Evaluate support-ticket triage on three examples
Run a small ticket classification evaluation with fictional inputs, a saved model response, and explicit checks before building an integration.
What this exercise produces
This is an evaluation of classification suggestions for historical fictional tickets. It does not create a queue or route current incidents. The downloadable JSON contains the entire instruction and input. Keep the English fixture unchanged for the first run so the checks below match.
Run the fictional example
Install Node.js 22 or later on your computer. Download the request helper and input file below into a new private folder. In the Model Catalog, choose a text model with chat-completions support and create a model access key restricted to that model. Copy its exact model ID.

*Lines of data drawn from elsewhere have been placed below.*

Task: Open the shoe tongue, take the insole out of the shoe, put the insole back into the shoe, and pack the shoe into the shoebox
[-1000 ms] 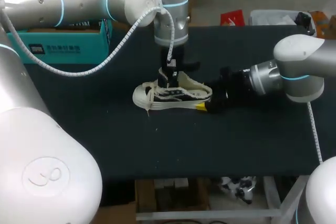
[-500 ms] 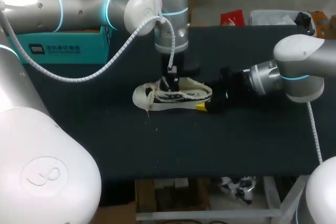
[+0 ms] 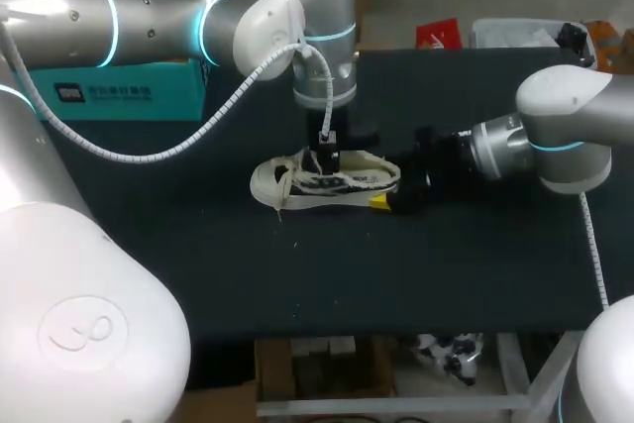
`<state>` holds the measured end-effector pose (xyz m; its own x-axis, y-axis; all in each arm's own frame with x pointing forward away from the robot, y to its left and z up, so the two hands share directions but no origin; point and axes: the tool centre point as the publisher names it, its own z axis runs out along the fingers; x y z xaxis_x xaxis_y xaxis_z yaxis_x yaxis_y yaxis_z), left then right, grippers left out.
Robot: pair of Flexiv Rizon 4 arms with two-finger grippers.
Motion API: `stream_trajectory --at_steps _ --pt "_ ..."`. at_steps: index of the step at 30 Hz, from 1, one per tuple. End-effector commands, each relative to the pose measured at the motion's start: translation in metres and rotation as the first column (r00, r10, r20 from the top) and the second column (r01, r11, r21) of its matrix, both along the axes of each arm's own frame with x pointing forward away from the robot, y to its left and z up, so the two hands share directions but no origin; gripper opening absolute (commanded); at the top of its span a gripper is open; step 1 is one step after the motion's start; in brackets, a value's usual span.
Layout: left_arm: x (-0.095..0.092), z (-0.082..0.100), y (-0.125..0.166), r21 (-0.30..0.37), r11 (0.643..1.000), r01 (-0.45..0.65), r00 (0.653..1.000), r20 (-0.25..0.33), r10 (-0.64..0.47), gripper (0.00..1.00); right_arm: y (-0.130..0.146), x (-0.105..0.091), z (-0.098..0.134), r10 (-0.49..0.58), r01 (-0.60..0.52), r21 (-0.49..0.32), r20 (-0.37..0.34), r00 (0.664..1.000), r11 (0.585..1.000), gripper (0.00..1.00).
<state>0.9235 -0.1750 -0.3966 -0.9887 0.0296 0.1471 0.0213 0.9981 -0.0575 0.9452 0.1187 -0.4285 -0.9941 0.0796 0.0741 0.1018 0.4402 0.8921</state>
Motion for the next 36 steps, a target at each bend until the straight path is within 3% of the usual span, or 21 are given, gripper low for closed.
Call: stream_trajectory --at_steps 1,5,11,13,19,29,36 --pt "-0.005 -0.021 0.001 -0.003 1.0 -0.014 1.0 0.019 0.014 0.24 -0.001 0.001 -0.003 0.0 0.0 0.002 -0.001 1.0 1.0 0.0" --pt "-0.005 -0.027 0.001 -0.005 0.999 -0.034 0.998 0.06 0.034 0.22 -0.001 0.001 -0.003 0.0 0.0 0.002 -0.001 1.0 1.0 0.0" --pt "-0.006 -0.035 0.002 -0.003 1.0 -0.029 0.998 0.062 0.029 0.26 -0.001 0.001 -0.003 0.0 0.0 0.002 -0.001 1.0 1.0 0.0" --pt "-0.01 -0.036 0.003 -0.011 1.0 -0.026 0.996 0.086 0.027 0.3 -0.001 0.001 -0.003 0.0 0.0 0.002 -0.001 1.0 1.0 0.0" --pt "-0.013 -0.045 -0.001 -0.019 0.999 -0.044 0.986 0.158 0.047 0.29 -0.001 0.001 -0.003 0.0 0.0 0.002 -0.001 1.0 1.0 0.0" --pt "0.001 -0.073 -0.008 -0.016 0.998 -0.053 0.975 0.213 0.055 0.34 -0.001 0.001 -0.003 0.0 0.0 0.002 -0.001 1.0 1.0 0.0" --pt "0.027 -0.087 -0.009 -0.036 0.997 -0.072 0.968 0.236 0.079 0.35 -0.001 0.001 -0.003 0.0 0.0 0.002 -0.001 1.0 1.0 0.0"
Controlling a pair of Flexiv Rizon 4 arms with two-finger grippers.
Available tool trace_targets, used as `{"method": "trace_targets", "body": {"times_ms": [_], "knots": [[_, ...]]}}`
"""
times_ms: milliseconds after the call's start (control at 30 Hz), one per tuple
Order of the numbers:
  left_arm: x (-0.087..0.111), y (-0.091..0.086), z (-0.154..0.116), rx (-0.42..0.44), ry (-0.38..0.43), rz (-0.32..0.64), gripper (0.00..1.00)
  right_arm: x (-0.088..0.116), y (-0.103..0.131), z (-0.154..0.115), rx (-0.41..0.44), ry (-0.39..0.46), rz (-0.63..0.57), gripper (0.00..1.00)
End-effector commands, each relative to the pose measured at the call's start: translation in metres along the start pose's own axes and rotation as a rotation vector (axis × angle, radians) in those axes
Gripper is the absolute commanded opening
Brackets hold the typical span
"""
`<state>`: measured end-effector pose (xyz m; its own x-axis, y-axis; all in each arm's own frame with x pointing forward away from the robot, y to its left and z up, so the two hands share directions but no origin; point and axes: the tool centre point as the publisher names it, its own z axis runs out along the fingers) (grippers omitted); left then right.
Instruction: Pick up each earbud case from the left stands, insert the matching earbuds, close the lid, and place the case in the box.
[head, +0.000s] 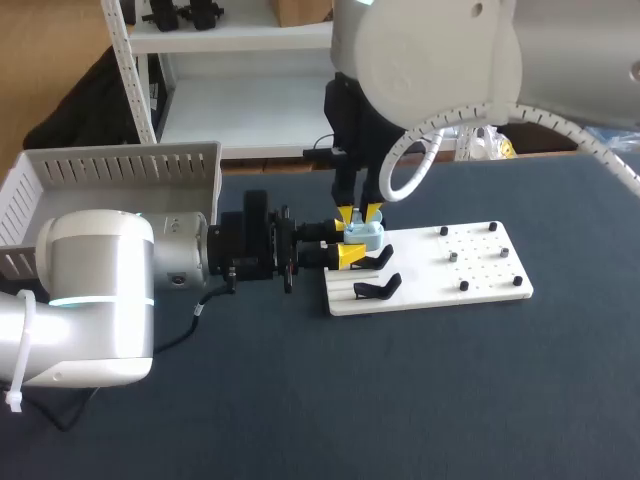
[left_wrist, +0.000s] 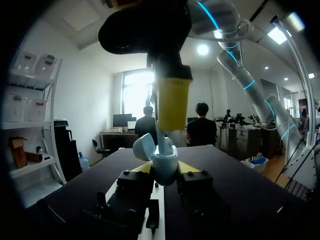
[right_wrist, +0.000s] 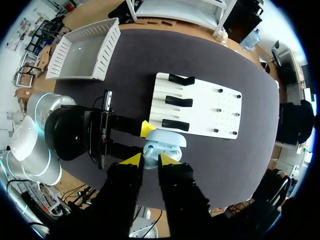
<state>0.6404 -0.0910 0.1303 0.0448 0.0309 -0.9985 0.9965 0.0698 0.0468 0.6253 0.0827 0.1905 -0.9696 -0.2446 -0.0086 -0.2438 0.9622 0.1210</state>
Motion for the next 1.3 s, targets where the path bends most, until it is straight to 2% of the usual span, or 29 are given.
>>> {"method": "trace_targets", "body": {"times_ms": [33,1033,1067,1167,1233,1300], "knots": [[0.0009,-0.0005,-0.0003,-0.003,-0.004,0.002,0.0,0.0025,-0.0009,0.0003,-0.003,-0.006,0.001,0.0],[0.0009,-0.0005,-0.0003,-0.003,-0.004,0.002,0.0,-0.0029,0.0022,0.0094,-0.016,0.011,0.009,0.0],[0.0009,-0.0005,-0.0003,-0.003,-0.004,0.002,0.0,-0.003,0.0022,0.0093,-0.016,0.01,0.009,0.04],[0.0009,-0.0005,-0.0003,-0.003,-0.004,0.002,0.0,-0.0037,0.0022,0.0082,-0.017,0.005,0.01,0.35],[0.0009,-0.0005,-0.0003,-0.003,-0.004,0.002,0.0,-0.0032,0.0019,0.0055,-0.027,-0.002,0.009,0.47],[0.0009,-0.0005,-0.0003,-0.003,-0.004,0.002,0.0,-0.0027,0.001,0.0024,-0.029,-0.007,0.011,0.49]]}}
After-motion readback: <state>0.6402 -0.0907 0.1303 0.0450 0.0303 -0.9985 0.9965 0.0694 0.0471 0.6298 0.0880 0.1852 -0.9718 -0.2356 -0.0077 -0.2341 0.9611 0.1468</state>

Create a file named .env in that folder using a text editor. Put DIGITALOCEAN_TOKEN= followed by your key on the first line, and DIGITALOCEAN_MODEL= followed by the model ID on the second. Keep this folder outside a repository and do not share .env. Open a terminal in the folder and run the command below. Each run uses billed model tokens.

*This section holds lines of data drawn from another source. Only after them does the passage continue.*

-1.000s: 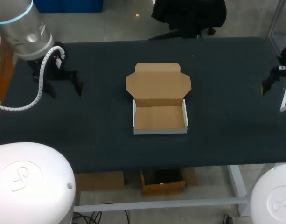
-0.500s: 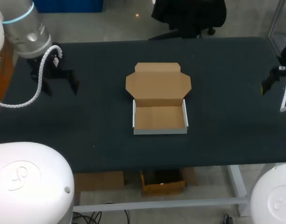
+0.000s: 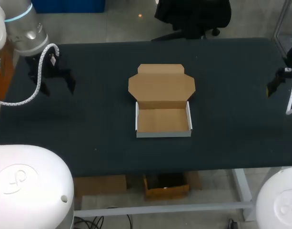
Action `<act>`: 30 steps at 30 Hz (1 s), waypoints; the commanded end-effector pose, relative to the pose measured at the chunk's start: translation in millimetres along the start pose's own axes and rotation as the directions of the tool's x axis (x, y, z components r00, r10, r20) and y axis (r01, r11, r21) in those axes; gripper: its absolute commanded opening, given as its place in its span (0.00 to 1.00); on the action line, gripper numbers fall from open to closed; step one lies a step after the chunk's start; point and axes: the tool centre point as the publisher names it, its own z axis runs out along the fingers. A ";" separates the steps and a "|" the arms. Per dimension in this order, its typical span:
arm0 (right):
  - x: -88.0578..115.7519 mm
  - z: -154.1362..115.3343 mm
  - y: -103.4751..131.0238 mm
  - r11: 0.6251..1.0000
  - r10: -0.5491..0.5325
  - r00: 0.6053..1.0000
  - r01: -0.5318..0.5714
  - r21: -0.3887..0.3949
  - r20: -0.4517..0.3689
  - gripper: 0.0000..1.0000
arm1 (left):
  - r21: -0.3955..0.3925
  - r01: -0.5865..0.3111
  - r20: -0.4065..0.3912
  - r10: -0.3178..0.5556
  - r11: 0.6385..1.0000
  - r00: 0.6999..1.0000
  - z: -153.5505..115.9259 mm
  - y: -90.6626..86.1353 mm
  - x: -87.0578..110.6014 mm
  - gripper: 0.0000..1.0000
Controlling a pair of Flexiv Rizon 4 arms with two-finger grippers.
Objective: Assemble the packaging by folding the flat box into shape, placing the metal phone stand inside, and closing the box properly
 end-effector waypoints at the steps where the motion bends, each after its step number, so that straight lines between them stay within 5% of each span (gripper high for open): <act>1: -0.1 -1.8 0.4 1.000 0.000 1.000 0.000 0.006 -0.002 1.00 | -0.059 0.004 -0.023 -0.005 0.998 1.000 8.0 -13.1 -9.4 1.00; 30: -0.1 -1.8 0.4 1.000 0.000 1.000 0.000 0.006 -0.002 1.00 | -0.105 0.036 -0.029 -0.039 0.994 0.999 18.6 -20.6 -23.3 1.00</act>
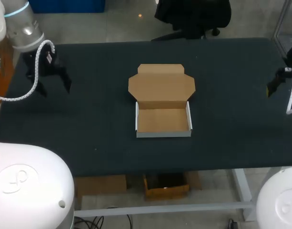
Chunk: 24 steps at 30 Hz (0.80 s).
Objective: Assemble the packaging by folding the flat box into shape, placing the metal phone stand inside, and closing the box properly
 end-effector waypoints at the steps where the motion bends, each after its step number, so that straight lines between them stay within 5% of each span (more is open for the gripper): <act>1: 0.1 -1.8 -0.3 1.000 0.000 1.000 0.000 0.004 0.000 1.00 | 0.001 -0.005 0.001 0.005 1.000 1.000 0.5 -2.4 2.4 1.00; 24: 0.1 -1.8 -0.3 1.000 0.000 1.000 0.000 0.004 0.000 1.00 | 0.057 0.013 0.047 -0.015 0.998 0.999 28.9 -57.0 -32.1 1.00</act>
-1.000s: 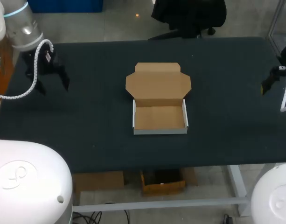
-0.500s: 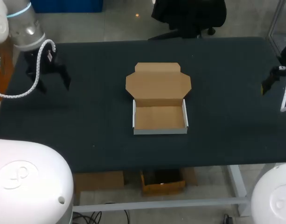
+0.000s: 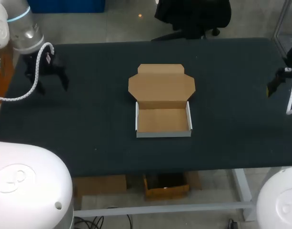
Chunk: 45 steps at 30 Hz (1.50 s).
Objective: Assemble the packaging by folding the flat box into shape, placing the metal phone stand inside, and closing the box properly
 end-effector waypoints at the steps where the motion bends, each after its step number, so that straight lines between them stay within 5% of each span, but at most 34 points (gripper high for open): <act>1: -0.1 -2.1 -0.2 1.000 -0.001 1.000 0.001 0.005 -0.002 1.00 | -0.020 -0.003 0.001 0.003 1.000 1.000 13.6 -17.7 -4.4 1.00; 14: -0.1 -2.1 -0.2 1.000 -0.001 1.000 0.001 0.005 -0.002 1.00 | -0.030 -0.021 0.038 0.022 0.999 0.999 35.3 -59.9 -19.6 1.00; 45: -0.1 -2.1 -0.2 1.000 -0.001 1.000 0.001 0.005 -0.002 1.00 | -0.028 -0.027 0.072 0.029 0.999 0.997 57.5 -127.9 -56.6 1.00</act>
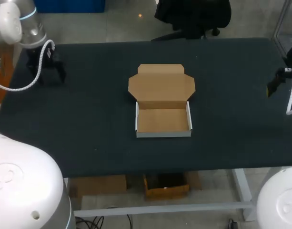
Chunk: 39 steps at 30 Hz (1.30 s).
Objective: Assemble the packaging by folding the flat box into shape, placing the metal phone stand inside, and closing the box properly
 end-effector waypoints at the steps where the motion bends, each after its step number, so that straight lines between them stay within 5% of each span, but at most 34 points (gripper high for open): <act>1: -0.3 -2.1 0.3 1.000 -0.001 1.000 0.001 0.007 -0.002 1.00 | -0.050 -0.001 0.001 0.001 0.999 1.000 7.3 -14.4 -1.9 1.00; 39: -0.3 -2.1 0.3 1.000 -0.001 1.000 0.001 0.007 -0.002 1.00 | -0.050 -0.012 0.037 0.014 0.999 0.999 5.1 -31.4 -14.6 1.00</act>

Open the result JSON in your editor and read its draft field. It is a proposal awaiting review. HTTP errors, empty answers and truncated responses exit unsuccessfully. Use a new output filename for another run. If JSON was requested, parse the draft separately and reject missing fields, duplicate or unknown IDs, unsupported claims and invalid categories. Keep failures in the manual review list.
node --env-file=.env request.mjs triage.json triage-result.json
Download request.mjs · Download triage.json · Node.js · Model access keys
Compare the result with these checks
Expect exactly T-01, T-02 and T-03. T-01 is how_to with normal urgency and no escalation. T-02 is billing with a payment-dispute escalation. T-03 is access with urgent security escalation. Check the summaries preserve the issue without adding account facts.
A missing or invalid item goes to manual review, never to a default low-priority queue. These three checks demonstrate the format; they do not measure accuracy on your backlog. Evaluate a representative, independently labeled sample before implementing routing.